As we face the trials of today’s police assassinations of African American women, men and children, as we witness school districts in California, of all places, arming their security force with AK-47 rifles, as we witness the erosion of any efforts to work toward peace in the Middle East, as we bear witness to the horrors of genocide in Iraq and the meanness of spirit that is voiced toward homeless Central American children who have somehow made it to our border, we say, yes we will carry on.
Harding was an activist, historian and teacher. He was also one of the nation’s leading authorities on African-American history and the links between religion and movements for social justice. He combined penetrating scholarship, a gentle, insightful manner and a joyful enthusiasm for inclusive democracy. He was a man whose life traversed many epochs, communities and commitments. Harding was an extraordinary soul whom many remember, especially in his later years, as a patient counselor and keen thinker who could simultaneously critique the profound injustice of America and encourage all of its citizens to build the country into its best possibilities as a multicultural nation.

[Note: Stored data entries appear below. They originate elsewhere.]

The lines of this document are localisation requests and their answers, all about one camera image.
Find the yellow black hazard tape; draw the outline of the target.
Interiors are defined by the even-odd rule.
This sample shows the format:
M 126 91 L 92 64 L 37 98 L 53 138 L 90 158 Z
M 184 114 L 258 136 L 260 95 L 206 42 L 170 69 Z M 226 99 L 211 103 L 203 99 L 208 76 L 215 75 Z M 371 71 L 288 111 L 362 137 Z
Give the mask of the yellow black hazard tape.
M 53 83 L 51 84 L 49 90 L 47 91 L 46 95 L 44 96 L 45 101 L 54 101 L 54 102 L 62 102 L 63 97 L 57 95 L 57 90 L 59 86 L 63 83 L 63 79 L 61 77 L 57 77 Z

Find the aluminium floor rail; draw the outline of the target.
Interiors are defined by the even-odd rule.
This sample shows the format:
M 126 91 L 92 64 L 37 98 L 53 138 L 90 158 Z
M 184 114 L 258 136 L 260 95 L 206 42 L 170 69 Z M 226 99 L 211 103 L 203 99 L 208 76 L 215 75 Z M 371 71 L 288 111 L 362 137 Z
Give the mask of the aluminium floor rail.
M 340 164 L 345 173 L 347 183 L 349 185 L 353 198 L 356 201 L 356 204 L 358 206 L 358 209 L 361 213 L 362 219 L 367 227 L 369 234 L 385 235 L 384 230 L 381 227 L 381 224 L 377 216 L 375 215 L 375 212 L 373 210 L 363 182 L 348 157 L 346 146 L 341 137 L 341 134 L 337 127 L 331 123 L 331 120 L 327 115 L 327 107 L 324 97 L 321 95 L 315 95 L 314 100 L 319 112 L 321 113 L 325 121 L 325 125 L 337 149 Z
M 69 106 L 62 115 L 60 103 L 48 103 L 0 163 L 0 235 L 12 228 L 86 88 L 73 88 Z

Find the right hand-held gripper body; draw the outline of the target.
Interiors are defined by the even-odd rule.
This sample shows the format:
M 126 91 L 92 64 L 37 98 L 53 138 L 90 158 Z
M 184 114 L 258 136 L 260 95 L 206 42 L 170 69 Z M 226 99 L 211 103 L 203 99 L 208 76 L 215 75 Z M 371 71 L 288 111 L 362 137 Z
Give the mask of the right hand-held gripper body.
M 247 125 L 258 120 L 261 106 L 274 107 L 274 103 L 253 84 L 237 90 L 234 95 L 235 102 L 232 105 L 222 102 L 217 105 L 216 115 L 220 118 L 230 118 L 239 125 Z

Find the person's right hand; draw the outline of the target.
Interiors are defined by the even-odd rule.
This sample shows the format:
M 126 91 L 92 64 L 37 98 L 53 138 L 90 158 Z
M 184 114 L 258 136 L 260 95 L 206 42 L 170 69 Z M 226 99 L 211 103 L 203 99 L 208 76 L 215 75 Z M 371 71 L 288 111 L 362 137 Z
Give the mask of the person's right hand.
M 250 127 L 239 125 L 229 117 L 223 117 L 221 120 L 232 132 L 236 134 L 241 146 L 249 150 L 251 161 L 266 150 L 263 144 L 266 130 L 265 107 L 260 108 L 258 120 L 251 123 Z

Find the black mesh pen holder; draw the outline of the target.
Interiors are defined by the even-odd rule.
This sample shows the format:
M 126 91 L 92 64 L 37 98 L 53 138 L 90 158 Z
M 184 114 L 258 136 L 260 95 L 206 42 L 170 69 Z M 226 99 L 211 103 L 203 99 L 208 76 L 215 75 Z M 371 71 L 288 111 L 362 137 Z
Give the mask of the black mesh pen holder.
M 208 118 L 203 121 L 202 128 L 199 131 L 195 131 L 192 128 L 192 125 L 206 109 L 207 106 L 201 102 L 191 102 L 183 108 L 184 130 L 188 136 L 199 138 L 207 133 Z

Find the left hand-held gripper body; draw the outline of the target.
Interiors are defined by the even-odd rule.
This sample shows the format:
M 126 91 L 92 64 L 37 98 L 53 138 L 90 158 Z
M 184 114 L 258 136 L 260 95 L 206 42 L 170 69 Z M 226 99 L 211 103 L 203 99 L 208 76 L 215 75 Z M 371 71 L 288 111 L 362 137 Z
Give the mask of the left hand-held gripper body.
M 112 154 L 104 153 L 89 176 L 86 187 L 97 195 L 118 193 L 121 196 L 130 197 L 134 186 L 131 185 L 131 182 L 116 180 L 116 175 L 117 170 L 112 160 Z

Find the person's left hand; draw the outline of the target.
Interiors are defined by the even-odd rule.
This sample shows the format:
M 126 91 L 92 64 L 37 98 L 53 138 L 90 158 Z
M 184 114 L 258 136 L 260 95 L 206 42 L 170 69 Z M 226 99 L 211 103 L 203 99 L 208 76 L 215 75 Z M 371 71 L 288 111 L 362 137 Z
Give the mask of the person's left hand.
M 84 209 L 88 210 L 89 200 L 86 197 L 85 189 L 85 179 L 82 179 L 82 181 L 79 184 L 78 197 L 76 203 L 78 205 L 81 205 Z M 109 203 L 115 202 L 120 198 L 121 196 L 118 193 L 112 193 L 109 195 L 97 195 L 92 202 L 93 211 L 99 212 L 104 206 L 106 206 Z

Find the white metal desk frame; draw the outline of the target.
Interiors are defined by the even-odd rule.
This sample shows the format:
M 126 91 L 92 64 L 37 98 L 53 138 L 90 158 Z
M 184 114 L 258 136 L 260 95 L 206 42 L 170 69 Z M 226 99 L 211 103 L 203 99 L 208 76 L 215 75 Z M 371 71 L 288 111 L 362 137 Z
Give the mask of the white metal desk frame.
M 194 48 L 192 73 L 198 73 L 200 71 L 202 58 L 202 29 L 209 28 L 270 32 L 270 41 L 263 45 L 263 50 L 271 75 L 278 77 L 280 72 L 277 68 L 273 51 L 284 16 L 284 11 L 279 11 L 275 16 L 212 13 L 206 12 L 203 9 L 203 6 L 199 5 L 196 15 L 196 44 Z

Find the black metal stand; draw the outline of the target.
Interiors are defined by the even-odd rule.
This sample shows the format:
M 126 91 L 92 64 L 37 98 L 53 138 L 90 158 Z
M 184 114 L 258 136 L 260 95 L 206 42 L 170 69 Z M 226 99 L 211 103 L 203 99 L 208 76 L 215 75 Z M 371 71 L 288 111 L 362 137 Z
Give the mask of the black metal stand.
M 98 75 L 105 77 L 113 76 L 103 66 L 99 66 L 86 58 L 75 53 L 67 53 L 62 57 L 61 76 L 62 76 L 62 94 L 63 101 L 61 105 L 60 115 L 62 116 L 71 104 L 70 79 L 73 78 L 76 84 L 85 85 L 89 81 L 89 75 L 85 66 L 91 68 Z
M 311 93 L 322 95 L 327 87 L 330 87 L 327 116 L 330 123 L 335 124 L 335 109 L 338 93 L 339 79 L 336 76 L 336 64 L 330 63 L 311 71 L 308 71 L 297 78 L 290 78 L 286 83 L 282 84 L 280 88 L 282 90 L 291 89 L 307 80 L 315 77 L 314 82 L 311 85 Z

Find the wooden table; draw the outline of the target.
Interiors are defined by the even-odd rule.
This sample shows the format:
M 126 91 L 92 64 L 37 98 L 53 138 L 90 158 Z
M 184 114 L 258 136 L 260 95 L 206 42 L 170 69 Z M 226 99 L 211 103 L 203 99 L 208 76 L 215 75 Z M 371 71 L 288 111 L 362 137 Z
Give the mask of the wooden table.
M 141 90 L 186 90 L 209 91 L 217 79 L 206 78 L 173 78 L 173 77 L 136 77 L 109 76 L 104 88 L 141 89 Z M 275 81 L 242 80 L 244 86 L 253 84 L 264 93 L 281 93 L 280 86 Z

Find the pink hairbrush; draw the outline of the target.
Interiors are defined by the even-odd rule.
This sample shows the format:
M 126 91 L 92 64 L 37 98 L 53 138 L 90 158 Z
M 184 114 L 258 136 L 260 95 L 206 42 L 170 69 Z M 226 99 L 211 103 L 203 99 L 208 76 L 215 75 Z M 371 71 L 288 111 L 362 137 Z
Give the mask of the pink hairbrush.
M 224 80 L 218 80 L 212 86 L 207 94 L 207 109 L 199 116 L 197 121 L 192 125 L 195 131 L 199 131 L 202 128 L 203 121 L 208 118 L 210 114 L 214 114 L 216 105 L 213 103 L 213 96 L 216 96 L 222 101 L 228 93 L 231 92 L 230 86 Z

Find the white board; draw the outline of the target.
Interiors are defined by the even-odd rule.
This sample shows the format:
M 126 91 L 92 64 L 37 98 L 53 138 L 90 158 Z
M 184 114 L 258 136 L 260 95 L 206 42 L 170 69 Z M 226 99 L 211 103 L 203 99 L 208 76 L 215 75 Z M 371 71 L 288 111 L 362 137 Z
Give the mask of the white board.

During the Korean War while at Fort Dix, he experienced a transformative moment during bayonet training that led him to fundamentally question the use of violence and the justice of war -- opening himself to a lifelong search for nonviolent alternatives to conflict. In his later years, he was rarely seen without his beautiful blue and white button declaring “War is Terrorism.” His quest to seek peace was relentless.
While the speakers included Former United Nations Ambassador Andrew Young, renowned author of “The New Jim Crow” Michelle Alexander, poet/playwright Pearl Cleage and civil rights veteran Dr. C.T. Vivian, the audience’s only standing ovation was given to 15-year-old Avery Dixon whose saxophone spoke out from his young soul. Dixon, an eighth-grade home-schooled young man, was still basking in the light of being the finalist in the “Showtime at the Apollo” competition the week before. There were also many other wonderful spoken word tributes, songs and dances. All of the tributes spoke of how this gentle giant had stood among us and how his leaving has shaken us. But all of them had the same echo: “carry on.”
Harding often asked people, “what is your greatest passion?” An intergenerational group gathered Saturday about mid-morning and spent the better part of the day answering that question while sharing who our mothers and grandmothers were. He was never too busy to ask people to speak about their mothers and grandmothers. He always wanted to know what people envisioned their lives to be about. What is your greatest passion? What a simple question to ask and what a complex question to answer.
So many people loved him and will always love him. But we know that loving him is about being the change that we wish to see in the world. We know that loving him is about proclaiming across this land and across the planet in every way that we can imagine, “Yes, we will carry on.”